List Comprehensions

lua-users home
wiki

List comprehensions[1] provide concise syntax for building lists in mathematical set-builder notation. A number of programming languages (e.g. Haskell and Python) provide built-in support for list comprehensions. Lua does not; however, there are are ways to implement it in Lua.
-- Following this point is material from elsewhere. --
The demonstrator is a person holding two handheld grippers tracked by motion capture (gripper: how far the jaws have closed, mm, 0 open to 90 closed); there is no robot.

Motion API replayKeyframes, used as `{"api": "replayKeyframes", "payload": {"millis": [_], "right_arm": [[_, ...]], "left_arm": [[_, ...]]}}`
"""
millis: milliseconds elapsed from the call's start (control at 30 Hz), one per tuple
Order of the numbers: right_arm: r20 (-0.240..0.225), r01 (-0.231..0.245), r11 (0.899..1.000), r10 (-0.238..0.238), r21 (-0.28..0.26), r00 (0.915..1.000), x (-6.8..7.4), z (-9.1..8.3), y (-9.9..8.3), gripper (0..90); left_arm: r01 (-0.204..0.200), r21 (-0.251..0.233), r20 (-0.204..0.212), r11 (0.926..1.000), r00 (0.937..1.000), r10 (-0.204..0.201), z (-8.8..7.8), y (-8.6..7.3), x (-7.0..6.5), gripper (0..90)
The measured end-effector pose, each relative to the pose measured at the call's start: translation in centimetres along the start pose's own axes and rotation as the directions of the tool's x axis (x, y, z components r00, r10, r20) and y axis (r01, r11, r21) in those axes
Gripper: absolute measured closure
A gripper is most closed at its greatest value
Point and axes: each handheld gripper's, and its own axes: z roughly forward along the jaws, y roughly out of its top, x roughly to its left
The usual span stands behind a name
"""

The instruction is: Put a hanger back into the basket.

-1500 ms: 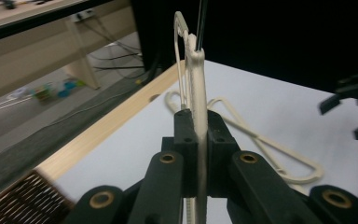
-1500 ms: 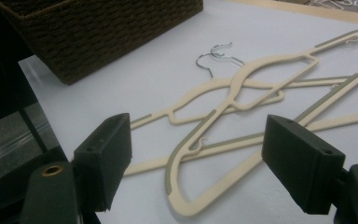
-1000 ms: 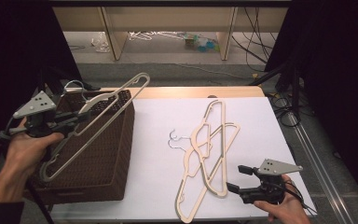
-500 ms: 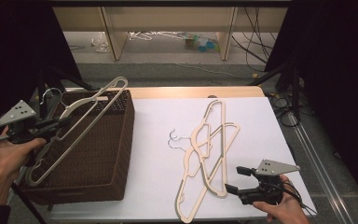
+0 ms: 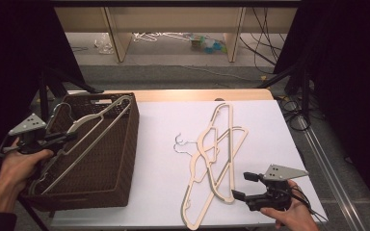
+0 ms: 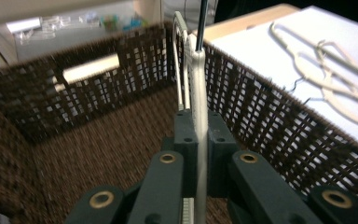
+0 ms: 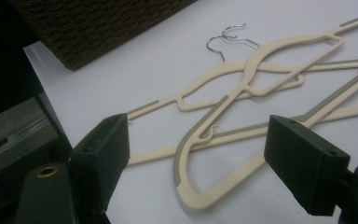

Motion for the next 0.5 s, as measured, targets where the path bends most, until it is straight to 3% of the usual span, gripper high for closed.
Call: {"api": "replayKeyframes", "payload": {"millis": [100, 133, 167, 233, 267, 300, 333, 367, 433, 500], "right_arm": [[0.000, 0.005, 1.000, -0.005, 0.007, 1.0000, 0.0, 0.0, 0.0, 23.1], [0.000, 0.004, 1.000, -0.004, 0.006, 1.0000, 0.0, 0.0, 0.0, 23.1], [0.007, 0.008, 1.000, -0.008, -0.001, 0.9999, 0.0, 0.0, 0.0, 23.1], [-0.001, 0.010, 1.000, -0.010, 0.003, 1.0000, -0.2, 0.1, -0.1, 23.0], [-0.001, 0.007, 1.000, -0.007, 0.005, 1.0000, -0.2, 0.1, -0.1, 23.0], [-0.001, 0.007, 1.000, -0.007, 0.005, 1.0000, -0.2, 0.1, -0.1, 23.0], [0.000, 0.008, 1.000, -0.008, 0.006, 1.0000, -0.2, 0.1, -0.1, 23.0], [-0.001, 0.007, 1.000, -0.007, 0.005, 1.0000, -0.2, 0.0, -0.1, 23.0], [-0.006, 0.000, 1.000, 0.000, 0.007, 1.0000, -0.1, 0.1, -0.1, 23.0], [-0.010, 0.000, 1.000, 0.000, -0.007, 1.0000, -0.1, 0.3, -0.2, 23.0]], "left_arm": [[-0.011, 0.042, 0.007, 0.9991, 0.9999, 0.011, 1.2, -0.3, 0.3, 85.2], [-0.043, 0.049, 0.019, 0.9979, 0.9989, 0.042, 1.6, -0.4, 0.6, 85.2], [-0.001, 0.072, 0.009, 0.9974, 1.0000, 0.000, 1.9, -0.6, 0.3, 85.1], [0.022, 0.098, 0.002, 0.9950, 0.9998, -0.022, 2.6, -0.9, 0.4, 85.0], [0.007, 0.134, 0.005, 0.9909, 1.0000, -0.007, 2.7, -1.0, 0.7, 84.9], [0.015, 0.123, -0.005, 0.9924, 0.9999, -0.015, 3.1, -1.2, 0.8, 84.9], [0.021, 0.140, -0.008, 0.9899, 0.9998, -0.020, 3.3, -1.4, 0.9, 85.0], [0.057, 0.145, -0.012, 0.9877, 0.9984, -0.056, 3.4, -1.6, 0.9, 84.9], [0.081, 0.158, -0.021, 0.9840, 0.9967, -0.079, 3.6, -1.9, 1.1, 84.4], [0.088, 0.170, -0.044, 0.9815, 0.9957, -0.082, 3.7, -2.1, 1.3, 84.1]]}}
List Comprehensions in Pure Lua with Code Generation

Unlike some other approaches, the following approach implements list comprehensions in pure Lua as a library (without patching or token filters). It uses a trick with dynamic code generation (loadstring) and caching somewhat analogous to ShortAnonymousFunctions.

Examples

local comp = require 'comprehension' . new()
comp 'x^2 for x' {2,3} --> {2^2,3^2}
comp 'x^2 for _,x in ipairs(_1)' {2,3} --> {2^2,3^2}
comp 'x^2 for x=_1,_2' (2,3) --> {2^2,3^2}

comp 'sum(x^2 for x)' {2,3} --> 2^2+3^2
comp 'max(x*y for x for y if x<4 if y<6)' ({2,3,4}, {4,5,6}) --> 3*5
comp 'table(v,k for k,v in pairs(_1))' {[3]=5, [5]=7} --> {[5]=3, [7]=5}

Examples/Tests

-- comprehension_test.lua
-- test of comprehension.lua

-- Utility function for the test suite.
-- Returns true/false whether arrays a and b
-- are equal.  This does a deep by-value comparison (supports nested arrays).
local function eqarray(a, b)
  if #a ~= #b then return false end
  for i=1,#a do
    if type(a[i]) == 'table' and type(b[i]) == 'table' then
      if not eqarray(a[i], b[i]) then return false end
    else
      if a[i] ~= b[i] then return false end
    end
  end
  return true
end

local comp = require 'comprehension' . new()

-- test of list building
assert(eqarray(comp 'x for x' {}, {}))
assert(eqarray(comp 'x for x' {2,3}, {2,3}))
assert(eqarray(comp 'x^2 for x' {2,3}, {2^2,3^2}))
assert(eqarray(comp 'x for x if x % 2 == 0' {4,5,6,7}, {4,6}))
assert(eqarray(comp '{x,y} for x for y if x>2 if y>4' ({2,3},{4,5}), {{3,5}}))

-- test of table building
local t = comp 'table(x,x+1 for x)' {3,4}
assert(t[3] == 3+1 and t[4] == 4+1)
local t = comp 'table(x,x+y for x for y)' ({3,4}, {2})
assert(t[3] == 3+2 and t[4] == 4+2)
local t = comp 'table(v,k for k,v in pairs(_1))' {[3]=5, [5]=7}
assert(t[5] == 3 and t[7] == 5)

-- test of sum
assert(comp 'sum(x for x)' {} == 0)
assert(comp 'sum(x for x)' {2,3} == 2+3)
assert(comp 'sum(x^2 for x)' {2,3} == 2^2+3^2)
assert(comp 'sum(x*y for x for y)' ({2,3}, {4,5}) == 2*4+2*5+3*4+3*5)
assert(comp 'sum(x^2 for x if x % 2 == 0)' {4,5,6,7} == 4^2+6^2)
assert(comp 'sum(x*y for x for y if x>2 if y>4)' ({2,3}, {4,5}) == 3*5)

-- test of min/max
assert(comp 'min(x for x)' {3,5,2,4} == 2)
assert(comp 'max(x for x)' {3,5,2,4} == 5)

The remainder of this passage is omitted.